На фиг. 2 приведена электрофореграмма рестрикции продуктов ПЦР, где 1 - рестриктаза AccB1 I; 2 - рестриктаза AspLE; 3 - рестриктаза Ssp I; М - маркер длин фрагментов ДНК, значения выражены в пар нуклеотидов.

Пример

Способ дифференциация клещей на основе рестрикционного анализа предварительно амплифицированного участка ДНК, включающего гены 18S рРНК, ITS1, 5.8S рРНК, ITS2,28S рРНК, реализуется следующим образом:

1. Производится сбор биологического материала (взрослые клещи, яйца, личинки) из субстрата для выращивания клещей либо с растений. Если анализ производится не в тот же день, то образцы помещают в 70% спиртовой раствор.

2. Производится выделение ДНК из полученных образцов, выделение ДНК можно проводить как с помощью коммерческих наборов отечественных и зарубежных производителей ("ДНК-технологии", "Праймтех", "Zymo research", БиоСилика и др.), так и общепринятыми методами (фенол-хлороформная экстракция, ЦТАБ-метод).

3. Проводят ПЦР. Используют следующие температурные циклы: 94°С 4 мин, 35°С 30 сек, 54°С 35 сек, 72°С 45 сек, конечная элонгация 72°С 8 мин. В качестве праймеров используют следующие: прямой: ITS1 GAATATGAGCCGGAATAGTAGGA, обратный: ITS4 ATGTGTTGAAGTTACGGTCA, данные праймеры амплифицируют продукт длиной 638 п.н. у A. cucumeris, 641 п.н. у A. barkeri и 632 п.н. у A. swirskii.

4. Продукты ПЦР подвергают рестрикции по следующей схеме: берут 10 мкл ПЦР продукта, добавляют 1,5 мкл 10X реакционного буфера, индивидуального для каждой рестриктазы, и 10 ед. рестриктазы. Объем доводят до 15 мкл деионизированной водой. Инкубируют смесь в течение 1,5 часов при 37°С, фермент инактивируют нагревом до 75°С в течение 15 минут. Визуализацию продуктов рестрикции проводят с помощью электрофореза в 2% агарозном геле. В качестве рестриктаз используют следующие: AccB1 I, AspLE, Ssp I. Каждый из рестрикционных ферментов образует уникальные фрагменты для каждого вида клеща (таблица 1).

Предлагаемый способ дифференциации хищных клещей является высокочувствительным, хорошо воспроизводимым и экономичным. В зависимости от способа выделения ДНК из биологических образцов анализ занимает от 4,5 до 6 часов. Анализ можно проводить в лабораториях, имеющих термоциклер, центрифугу, камеру для электрофореза и сопутствующие реактивы и расходные материалы.

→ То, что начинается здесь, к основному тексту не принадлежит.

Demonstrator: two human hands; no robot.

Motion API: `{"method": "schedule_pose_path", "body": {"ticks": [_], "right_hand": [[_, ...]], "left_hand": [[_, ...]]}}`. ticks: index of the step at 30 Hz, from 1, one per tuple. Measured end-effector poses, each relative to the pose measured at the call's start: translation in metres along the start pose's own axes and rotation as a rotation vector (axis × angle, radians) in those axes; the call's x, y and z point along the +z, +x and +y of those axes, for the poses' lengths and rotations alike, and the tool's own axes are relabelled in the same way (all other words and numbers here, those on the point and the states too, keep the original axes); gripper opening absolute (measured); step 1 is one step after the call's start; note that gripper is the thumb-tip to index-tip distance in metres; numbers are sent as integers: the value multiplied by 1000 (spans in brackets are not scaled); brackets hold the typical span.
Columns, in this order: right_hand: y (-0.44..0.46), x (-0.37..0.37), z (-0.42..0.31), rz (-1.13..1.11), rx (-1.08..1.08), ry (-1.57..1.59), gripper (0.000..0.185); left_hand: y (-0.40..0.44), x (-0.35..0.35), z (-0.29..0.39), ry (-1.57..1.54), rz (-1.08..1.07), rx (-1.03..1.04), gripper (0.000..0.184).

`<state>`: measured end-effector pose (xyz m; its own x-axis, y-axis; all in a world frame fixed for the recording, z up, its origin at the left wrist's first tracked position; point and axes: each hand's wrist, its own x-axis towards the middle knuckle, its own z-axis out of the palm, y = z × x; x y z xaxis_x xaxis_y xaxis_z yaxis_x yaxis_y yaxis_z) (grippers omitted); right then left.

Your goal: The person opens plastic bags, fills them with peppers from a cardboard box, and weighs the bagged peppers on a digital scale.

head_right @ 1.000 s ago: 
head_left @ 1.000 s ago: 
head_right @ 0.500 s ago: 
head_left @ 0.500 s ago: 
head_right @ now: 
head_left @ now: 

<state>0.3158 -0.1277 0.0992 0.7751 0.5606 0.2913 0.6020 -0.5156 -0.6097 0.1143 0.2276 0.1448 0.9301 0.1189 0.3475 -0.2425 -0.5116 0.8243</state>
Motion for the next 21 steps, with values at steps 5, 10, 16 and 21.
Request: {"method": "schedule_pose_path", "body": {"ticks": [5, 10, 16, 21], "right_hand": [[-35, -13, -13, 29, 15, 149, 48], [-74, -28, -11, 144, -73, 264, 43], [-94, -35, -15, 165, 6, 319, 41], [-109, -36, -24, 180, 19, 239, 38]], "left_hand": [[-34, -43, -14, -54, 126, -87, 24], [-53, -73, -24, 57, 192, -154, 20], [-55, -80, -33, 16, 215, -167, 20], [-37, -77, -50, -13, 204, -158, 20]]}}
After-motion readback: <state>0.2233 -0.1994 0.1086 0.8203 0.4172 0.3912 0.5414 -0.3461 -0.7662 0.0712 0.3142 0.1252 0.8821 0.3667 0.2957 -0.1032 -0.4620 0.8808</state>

При обработке рестриктазой AccB1 I продукта ПЦР образца ДНК A. cucumeris образовались фрагменты ДНК длиной 509 и 129 п.н., рестриктазы AspLE и Ssp не имели сайты рестрикции. При обработке рестриктазой Ssp I продукта ПЦР образца ДНК A. barkeri образовались фрагменты ДНК длиной 381 и 260 п.н., рестриктазы AccB1 I и AspLE не имели сайты рестрикции. При обработке рестриктазой AspLE продукта ПЦР образца ДНК A. swirskii образовались фрагменты ДНК длиной 405 и 227 п.н., рестриктазы AccB1 I и Ssp I не имели сайты рестрикции.